Instructions for the task>
Below are records. Find each line in them that holds the word "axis" and copy it.

[Data records]
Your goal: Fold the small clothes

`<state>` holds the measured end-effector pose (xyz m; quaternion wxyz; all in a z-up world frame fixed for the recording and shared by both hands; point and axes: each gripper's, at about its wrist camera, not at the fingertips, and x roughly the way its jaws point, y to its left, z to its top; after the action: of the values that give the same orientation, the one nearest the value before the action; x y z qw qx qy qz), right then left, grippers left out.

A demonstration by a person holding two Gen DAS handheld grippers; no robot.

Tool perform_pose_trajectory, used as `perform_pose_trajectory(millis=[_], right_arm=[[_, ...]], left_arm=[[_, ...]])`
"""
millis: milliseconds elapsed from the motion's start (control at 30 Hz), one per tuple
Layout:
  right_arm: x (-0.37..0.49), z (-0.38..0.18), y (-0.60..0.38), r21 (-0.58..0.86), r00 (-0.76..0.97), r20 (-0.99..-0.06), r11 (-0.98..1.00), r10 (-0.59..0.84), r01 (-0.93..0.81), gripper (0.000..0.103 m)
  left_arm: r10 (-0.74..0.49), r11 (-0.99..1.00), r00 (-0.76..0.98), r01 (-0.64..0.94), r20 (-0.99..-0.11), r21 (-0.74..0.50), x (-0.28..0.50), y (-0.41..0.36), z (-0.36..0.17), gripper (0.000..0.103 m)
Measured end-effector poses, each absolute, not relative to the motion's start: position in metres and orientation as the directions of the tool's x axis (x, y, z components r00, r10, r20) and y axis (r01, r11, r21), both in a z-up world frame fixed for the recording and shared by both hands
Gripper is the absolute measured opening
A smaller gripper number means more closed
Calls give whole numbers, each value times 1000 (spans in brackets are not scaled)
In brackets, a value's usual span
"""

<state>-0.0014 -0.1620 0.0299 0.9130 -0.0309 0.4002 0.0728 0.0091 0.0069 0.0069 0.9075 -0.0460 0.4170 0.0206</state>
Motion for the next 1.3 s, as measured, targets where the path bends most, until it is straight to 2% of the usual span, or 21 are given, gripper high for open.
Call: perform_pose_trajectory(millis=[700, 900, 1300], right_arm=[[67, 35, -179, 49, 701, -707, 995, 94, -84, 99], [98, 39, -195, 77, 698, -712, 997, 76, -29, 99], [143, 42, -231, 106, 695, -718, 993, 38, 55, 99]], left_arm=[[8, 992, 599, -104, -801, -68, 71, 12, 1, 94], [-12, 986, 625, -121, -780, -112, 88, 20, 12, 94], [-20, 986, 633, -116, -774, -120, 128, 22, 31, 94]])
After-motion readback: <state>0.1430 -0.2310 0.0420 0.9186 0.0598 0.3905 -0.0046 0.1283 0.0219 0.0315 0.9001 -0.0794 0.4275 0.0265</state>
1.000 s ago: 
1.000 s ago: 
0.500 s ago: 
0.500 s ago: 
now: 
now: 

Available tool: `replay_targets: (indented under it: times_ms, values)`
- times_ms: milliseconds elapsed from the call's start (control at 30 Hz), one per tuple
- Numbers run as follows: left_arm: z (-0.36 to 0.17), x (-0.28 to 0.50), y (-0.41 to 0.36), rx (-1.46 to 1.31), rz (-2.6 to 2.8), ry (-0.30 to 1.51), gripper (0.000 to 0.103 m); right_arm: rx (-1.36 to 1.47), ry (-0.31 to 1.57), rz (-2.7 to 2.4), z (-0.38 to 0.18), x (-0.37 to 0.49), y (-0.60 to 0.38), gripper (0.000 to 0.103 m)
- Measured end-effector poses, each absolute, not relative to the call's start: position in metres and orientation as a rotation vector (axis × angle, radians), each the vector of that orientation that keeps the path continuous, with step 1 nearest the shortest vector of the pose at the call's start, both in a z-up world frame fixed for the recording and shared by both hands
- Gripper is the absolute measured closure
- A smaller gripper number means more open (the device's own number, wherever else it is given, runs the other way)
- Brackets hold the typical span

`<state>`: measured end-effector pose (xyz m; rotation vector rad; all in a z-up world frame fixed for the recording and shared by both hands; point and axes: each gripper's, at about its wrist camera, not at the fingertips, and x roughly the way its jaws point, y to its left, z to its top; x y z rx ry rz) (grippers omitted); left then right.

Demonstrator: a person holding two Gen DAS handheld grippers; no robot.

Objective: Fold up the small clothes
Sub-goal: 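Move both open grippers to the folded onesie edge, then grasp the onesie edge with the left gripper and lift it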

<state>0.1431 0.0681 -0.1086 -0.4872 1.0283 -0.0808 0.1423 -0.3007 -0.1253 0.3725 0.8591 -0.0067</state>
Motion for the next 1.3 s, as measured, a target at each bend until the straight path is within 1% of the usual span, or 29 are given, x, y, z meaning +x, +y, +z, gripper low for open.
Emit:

Output for this task>
Measured end-effector poses, each absolute, not relative to the motion's start: position in metres and orientation as the directions of the tool's x axis (x, y, z components r00, r10, r20) and y axis (r01, r11, r21), both in a z-up world frame fixed for the recording and shared by both hands
- Measured end-effector poses, each absolute, not relative to the call's start: position in metres and orientation as a rotation vector (axis × angle, radians), each the vector of that orientation that keeps the path continuous, with step 1 nearest the shortest vector of the pose at the call's start, both in a z-up world frame fixed for the recording and shared by both hands

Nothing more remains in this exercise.